Thanks guys! I should be onto carpet soon!


----------



## OutdoorsmanTristan (Apr 9, 2015)

Finished the deck tops now just boxing in compartments and sealing wood!!!


----------



## OutdoorsmanTristan (Apr 9, 2015)

More progress!


----------



## OutdoorsmanTristan (Apr 26, 2015)

Carpeting is just about done! The boat did not turn out to bad! Underneath the seat area are the carpeted storage compartments I had spoken of earlier!


----------



## bamabill (Apr 27, 2015)

Wow, that was a steal at $800. I guess rigs are just higher priced here on the Tennessee River. Amazing looking work.
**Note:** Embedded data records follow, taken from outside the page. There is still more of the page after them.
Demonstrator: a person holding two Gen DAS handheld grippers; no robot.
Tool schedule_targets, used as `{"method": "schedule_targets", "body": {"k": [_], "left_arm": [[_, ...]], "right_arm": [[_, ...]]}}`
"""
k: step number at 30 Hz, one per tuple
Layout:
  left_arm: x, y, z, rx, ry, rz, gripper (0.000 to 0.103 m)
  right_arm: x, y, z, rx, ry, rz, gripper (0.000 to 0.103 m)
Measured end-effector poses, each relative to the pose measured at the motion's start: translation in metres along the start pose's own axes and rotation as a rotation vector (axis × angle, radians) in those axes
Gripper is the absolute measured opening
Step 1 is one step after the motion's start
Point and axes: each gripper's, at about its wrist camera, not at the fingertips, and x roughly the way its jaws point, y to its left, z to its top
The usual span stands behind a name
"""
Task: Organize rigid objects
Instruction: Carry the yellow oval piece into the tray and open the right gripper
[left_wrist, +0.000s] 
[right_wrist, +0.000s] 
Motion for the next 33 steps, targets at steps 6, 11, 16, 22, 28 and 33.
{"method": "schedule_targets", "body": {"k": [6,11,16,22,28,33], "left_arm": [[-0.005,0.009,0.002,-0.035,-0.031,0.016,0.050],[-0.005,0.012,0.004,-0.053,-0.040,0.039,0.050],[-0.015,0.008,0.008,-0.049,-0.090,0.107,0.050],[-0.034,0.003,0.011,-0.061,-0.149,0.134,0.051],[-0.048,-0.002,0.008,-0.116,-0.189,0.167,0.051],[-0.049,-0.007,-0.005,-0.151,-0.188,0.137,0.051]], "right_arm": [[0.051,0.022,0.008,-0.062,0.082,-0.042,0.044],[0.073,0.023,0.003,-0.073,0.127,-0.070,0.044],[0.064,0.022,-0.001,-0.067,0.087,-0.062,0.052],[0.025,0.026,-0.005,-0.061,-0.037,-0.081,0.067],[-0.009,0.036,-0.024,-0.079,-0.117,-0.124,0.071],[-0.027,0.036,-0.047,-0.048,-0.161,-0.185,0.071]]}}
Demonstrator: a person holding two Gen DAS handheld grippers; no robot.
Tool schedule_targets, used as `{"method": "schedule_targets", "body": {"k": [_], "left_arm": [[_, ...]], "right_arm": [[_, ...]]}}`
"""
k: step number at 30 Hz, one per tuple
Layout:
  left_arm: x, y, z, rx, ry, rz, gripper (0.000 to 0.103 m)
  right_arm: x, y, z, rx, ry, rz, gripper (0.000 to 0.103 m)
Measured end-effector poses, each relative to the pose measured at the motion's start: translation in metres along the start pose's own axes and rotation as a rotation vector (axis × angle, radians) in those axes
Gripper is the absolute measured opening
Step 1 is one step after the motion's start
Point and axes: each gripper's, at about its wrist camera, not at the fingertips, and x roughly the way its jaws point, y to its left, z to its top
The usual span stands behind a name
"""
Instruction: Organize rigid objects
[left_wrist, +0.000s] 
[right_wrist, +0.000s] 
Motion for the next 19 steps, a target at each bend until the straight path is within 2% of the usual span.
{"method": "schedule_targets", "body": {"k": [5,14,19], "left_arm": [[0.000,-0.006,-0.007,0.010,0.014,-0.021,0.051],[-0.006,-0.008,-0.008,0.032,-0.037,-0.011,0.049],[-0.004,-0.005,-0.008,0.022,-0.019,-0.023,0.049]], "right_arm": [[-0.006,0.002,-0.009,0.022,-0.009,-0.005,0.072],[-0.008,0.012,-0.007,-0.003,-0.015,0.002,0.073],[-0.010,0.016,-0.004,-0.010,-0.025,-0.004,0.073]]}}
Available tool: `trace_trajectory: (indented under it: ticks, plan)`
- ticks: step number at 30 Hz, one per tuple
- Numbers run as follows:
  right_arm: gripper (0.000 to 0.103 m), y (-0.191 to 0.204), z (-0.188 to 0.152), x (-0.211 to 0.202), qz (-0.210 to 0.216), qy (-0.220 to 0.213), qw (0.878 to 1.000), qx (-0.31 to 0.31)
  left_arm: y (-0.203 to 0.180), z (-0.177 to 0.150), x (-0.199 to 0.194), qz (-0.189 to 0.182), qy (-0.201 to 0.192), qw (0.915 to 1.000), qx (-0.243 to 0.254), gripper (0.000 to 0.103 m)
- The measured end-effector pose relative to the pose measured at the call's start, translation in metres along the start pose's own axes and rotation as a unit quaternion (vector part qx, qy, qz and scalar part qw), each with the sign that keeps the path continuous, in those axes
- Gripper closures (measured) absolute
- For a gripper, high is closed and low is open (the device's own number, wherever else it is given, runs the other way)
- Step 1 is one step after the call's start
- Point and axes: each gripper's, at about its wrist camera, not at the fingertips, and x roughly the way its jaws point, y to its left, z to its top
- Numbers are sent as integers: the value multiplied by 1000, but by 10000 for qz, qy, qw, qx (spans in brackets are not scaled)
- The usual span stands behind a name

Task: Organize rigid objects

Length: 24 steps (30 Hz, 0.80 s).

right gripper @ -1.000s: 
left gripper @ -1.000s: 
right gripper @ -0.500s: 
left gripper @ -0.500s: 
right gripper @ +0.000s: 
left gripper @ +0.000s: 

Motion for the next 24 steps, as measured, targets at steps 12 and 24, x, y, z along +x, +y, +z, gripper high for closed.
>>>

Good job.


----------



## OutdoorsmanTristan (Apr 28, 2015)

I really do appreciate it! This boat was actually one of the cheapest and biggest on Craigslist I could find! I only had to drive 6 hours to get it!


----------



## smackdaddy53 (Apr 28, 2015)

Nice work!


----------



## diveralex (Apr 29, 2015)

Thats some clean work ! Great job !


----------



## OutdoorsmanTristan (Apr 30, 2015)

Thanks guys! The to do list is getting shorter and shorter!


----------



## poolie (Apr 30, 2015)

Looks great!


----------



## CMOS (May 1, 2015)

Question: when you were installing the deck angle framework (Page 2), did you use rivets to attach them to the hull ribs?

Damn fine looking boat!


CMOS


----------



## OutdoorsmanTristan (May 3, 2015)

Yes sir I did! Thank you!


----------



## OutdoorsmanTristan (May 3, 2015)

Alright guys! The checklist is complete!!!! Kinda! The boat is now legal and ready for its maiden voyage tomorrow! The decks are done! The trolling motor is mounted and wired! The outboard controls and wiring are done and the helm is installed!


----------



## dwwscran (May 3, 2015)

That thing looks sweet! Great job.


----------



## FatChad (May 3, 2015)

Great looking rig


----------



## OutdoorsmanTristan (May 3, 2015)

Thanks guys!


----------



## hoosier78 (May 19, 2015)

Better then factory!


----------



## Brackett (May 20, 2015)

Very Nice! =D> Please post how it performs on the water. I bet you will get some comments at the landing on how nice it looks!


----------